China: The Sleeping Giant Comes to Life
November 30, 04
With annual luxury goods sales of billions of dollars and forecasts it will become one of the world’s top markets for jewelry, watches, designer clothes and other luxury products within a decade, global brands are pumping up their investment in China.
Who would have believed that the world’s major Communist power, while still a putative believer in Marxist-Leninist ideology, would be snapping up the capitalist arch-enemy’s major luxury products - Armani, Louis Vuitton and Cartier, to name but a few?
Although Chairman Mao is still revered and the diminutive Deng Xiaoping still regarded as a hero of the revolution, luxury goods firms are involved in a serious fight for China’s disposable income and many Chinese are more than happy to buy the products.
Regarded as a commercial backwater even a decade and half ago where only the strongest of global corporate giants, such as Coca-Cola, Volkswagen and Unilever, fought for a part of a massive but stagnant market, today luxury brands that offer the promise of beauty, wealth and power are all the rage.
Brands regarded as proving one’s wealth have flooded into China’s major cities and those firms have invested millions of dollars in the expectation that if it's expensive it will sell - and have been proven largely right.
The major investment banks estimate the Chinese luxury goods market is already turning over several billions of dollars annually and within a decade will be a major global player.
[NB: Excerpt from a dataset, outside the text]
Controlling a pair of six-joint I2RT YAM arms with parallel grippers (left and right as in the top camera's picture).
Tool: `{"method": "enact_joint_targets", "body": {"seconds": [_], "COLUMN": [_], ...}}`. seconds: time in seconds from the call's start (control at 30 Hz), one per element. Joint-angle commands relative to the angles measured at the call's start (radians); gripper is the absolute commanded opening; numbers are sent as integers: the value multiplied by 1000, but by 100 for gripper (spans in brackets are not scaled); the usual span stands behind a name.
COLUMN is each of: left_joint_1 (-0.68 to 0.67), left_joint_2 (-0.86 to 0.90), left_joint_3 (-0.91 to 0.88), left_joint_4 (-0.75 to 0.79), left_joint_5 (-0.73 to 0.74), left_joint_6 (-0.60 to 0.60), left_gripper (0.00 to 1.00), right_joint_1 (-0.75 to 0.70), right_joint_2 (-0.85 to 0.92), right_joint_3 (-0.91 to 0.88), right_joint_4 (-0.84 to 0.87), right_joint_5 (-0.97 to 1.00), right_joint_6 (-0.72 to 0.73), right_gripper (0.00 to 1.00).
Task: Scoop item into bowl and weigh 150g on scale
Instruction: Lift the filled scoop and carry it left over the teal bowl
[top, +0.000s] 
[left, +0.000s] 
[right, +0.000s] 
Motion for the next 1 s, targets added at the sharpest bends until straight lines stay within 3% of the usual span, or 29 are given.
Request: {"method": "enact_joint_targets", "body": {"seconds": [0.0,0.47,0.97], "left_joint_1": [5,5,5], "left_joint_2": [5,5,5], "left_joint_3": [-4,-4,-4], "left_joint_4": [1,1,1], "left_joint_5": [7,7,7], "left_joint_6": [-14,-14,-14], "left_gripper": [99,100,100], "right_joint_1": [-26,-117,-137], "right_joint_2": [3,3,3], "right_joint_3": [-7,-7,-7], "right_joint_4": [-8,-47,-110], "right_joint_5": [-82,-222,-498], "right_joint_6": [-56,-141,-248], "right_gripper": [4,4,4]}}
Chinese industry watchers say the main age group for luxury goods buyers is 30-40 and that around 175 million people, or 13 percent of the population, can afford to purchase a range of goods, including expensive watches and jewelry.
Earning up to 240,000 yuan ($30,000) a year and with 300,000-500,000 yuan in savings, their numbers are expected to increase to 250 million by 2010, allowing the luxury goods market to grow by about 20 percent annually in the coming five years.
Those are the kind of figures that have persuaded Cartier, for example, to expand to 10 stores throughout China. And now that the majority of the largest international brands have entered the Chinese market, analysts believe the second and third level brands will gain the confidence to come in and expand the market further.